Infektionskrankheiten

Stuhlspende für Darmgesundheit Eva-Maria Lippke, 15.01.2016 14:35 Uhr

Berlin - 

Eine neue Behandlungsmethode für die Clostridium-difficile-assoziierte-Diarrhö (CDAD) findet Einzug in deutsche Krankenhäuser. Bei dem fäkalen Mikrobiomtransfer (FMT) wird betroffenen Patienten gesunder Stuhlgang fremder Spender appliziert. Metaanalysen der Arzneimittelkommission der deutschen Ärzteschaft (AkdÄ) haben gezeigt, dass die Methode eine Wirksamkeit von bis zu 93 Prozent erreicht. 

Clostridium difficile ist ein grampositives, obligat anaerob wachsendes Stäbchenbakterium. Es ist ubiquitär in der Umwelt angesiedelt und kann durch die Bildung von Sporen lange überdauern und sich schnell verbreiten. Das Bakterium ist mit bis zu 5 Prozent Bestandteil des menschlichen Mikrobioms, also der Gesamtheit aller protektiven Mikrobioorganismen im menschlichen Organismus. Anzahl und Diversität der Bakterien im Mikrobiom sind individuell spezifisch und üben einen Einfluss auf die Gesundheit des Menschen aus.

Wird die Darmflora geschädigt, zum Beispiel durch Breitbandantibiotika oder Infektionen, kann der Anteil an Clostridien im Mikrobiom pathologisch ansteigen. Besonders wiederkehrende Infektionen mit Clostridium difficile sind laut Robert-Koch-Institut (RKI) ein zunehmendes Problem in Deutschland. Die daraus resultierenden Diarrhöen können lebensgefährlich sein. Erkrankte Patienten müssen stationär behandelt werden. Orale Standardtherapien sind derzeit leitliniengerecht Metronidazol, Vancomycin oder Fidaxomycin. Bei Therapieversagen kann FMT indiziert sein.

Das Prinzip ist pragmatisch: Eine gestörte Darmflora wird mit gesunden Keimen besiedelt, die entweder lokal rektal oder über eine nasale Sonde appliziert werden. Das Bakteriengemisch wird nicht in der Petrischale gezüchtet, sondern kommt von gesunden Spendern. Neue internationale Studien haben gezeigt, dass die Gabe einer gefrorenen Stuhlkapsel erfolgsversprechend ist. FMT birgt weniger Nebenwirkungen als systemische Therapien mit Antibiotika.

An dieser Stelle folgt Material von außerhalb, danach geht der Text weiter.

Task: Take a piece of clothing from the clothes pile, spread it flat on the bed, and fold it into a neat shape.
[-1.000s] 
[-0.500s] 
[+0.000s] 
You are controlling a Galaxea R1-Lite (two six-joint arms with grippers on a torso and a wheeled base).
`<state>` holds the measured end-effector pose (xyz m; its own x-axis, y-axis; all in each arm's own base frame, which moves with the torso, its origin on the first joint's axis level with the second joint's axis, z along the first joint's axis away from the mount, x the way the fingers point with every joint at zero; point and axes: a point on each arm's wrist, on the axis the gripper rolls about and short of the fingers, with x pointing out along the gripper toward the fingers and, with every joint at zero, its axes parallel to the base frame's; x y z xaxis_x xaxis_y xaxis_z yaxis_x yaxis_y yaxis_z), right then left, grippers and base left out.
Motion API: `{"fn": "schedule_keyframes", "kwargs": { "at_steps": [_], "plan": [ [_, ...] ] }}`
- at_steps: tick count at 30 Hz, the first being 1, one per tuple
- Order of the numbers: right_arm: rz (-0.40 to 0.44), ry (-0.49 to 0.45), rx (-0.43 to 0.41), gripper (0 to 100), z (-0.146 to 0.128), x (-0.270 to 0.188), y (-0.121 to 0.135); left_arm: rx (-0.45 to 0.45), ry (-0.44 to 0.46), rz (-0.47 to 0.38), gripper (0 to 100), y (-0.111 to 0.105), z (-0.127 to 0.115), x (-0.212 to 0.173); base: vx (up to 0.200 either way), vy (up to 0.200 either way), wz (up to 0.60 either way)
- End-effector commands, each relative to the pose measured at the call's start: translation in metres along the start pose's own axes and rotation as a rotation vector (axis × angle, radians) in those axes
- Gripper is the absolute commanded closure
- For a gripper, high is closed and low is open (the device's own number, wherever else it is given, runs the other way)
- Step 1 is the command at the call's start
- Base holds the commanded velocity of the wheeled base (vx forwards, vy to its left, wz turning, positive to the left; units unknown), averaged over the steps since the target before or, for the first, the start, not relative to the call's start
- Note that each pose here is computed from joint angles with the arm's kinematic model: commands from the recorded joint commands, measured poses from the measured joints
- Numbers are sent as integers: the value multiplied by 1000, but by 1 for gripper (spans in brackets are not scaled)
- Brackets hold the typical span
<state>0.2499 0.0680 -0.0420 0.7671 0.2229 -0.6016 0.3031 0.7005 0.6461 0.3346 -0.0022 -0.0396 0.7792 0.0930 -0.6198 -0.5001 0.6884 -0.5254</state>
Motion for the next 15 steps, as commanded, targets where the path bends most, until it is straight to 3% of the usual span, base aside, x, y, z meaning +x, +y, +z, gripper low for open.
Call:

Stuhlspender müssen gewisse Charakteristika erfüllen. Die Grundvoraussetzungen sind dieselben wie bei der Blutspende; also der Ausschluss von HIV, Hepatitis B/C und keine Infektion mit pathogenen Keimen. Ausschlusskriterien sind außerdem Adipositas, chronische maligne Darmerkrankungen und atopische Erkrankungen. Spender sollten für die letzten drei Monate keine Antibiotika eingenommen haben. Der Empfänger muss auch auf die Behandlung vorbereitet werden: Einen Tag vor der Therapie findet eine Darmreinigung statt.

In einer niederländischen Studie aus dem Jahr 2013 konnte die Überlegenheit der Methode gezeigt werden: Mit dem Antibiotikum wurden nur vier von 13 Patienten Patienten mit Clostridium-Infektion gesund; nach der Stuhlübertragung waren 13 von 16 Probanden geheilt. Kurzfristige Beschwerden wie Bauchkrämpfe oder Aufstoßen verschwanden nach wenigen Stunden, berichteten die Forscher im „New England Journal of Medicine“.

Andere Studien zeigten, dass die Menge ausschlaggebend ist: Weniger als 50 Gramm Stuhlspende reichen für einen Therapieerfolg nicht aus und erhöhen die Rückfallquote der Infektion. Der Spenderfäces muss innerhalb von acht Stunden nach Ausscheidung verwendet werden, ist aber gefroren bis zu acht Wochen haltbar.

Spenderproben können laut Arzneimittelgesetz (AMG) vor der Applikation aufbereitet werden; dies geschieht derzeit durch den behandelnden Arzt. Steigen die Patientenzahlen, könnte die Verantwortlichkeit irgendwann auch auf Apotheker übertragen werden.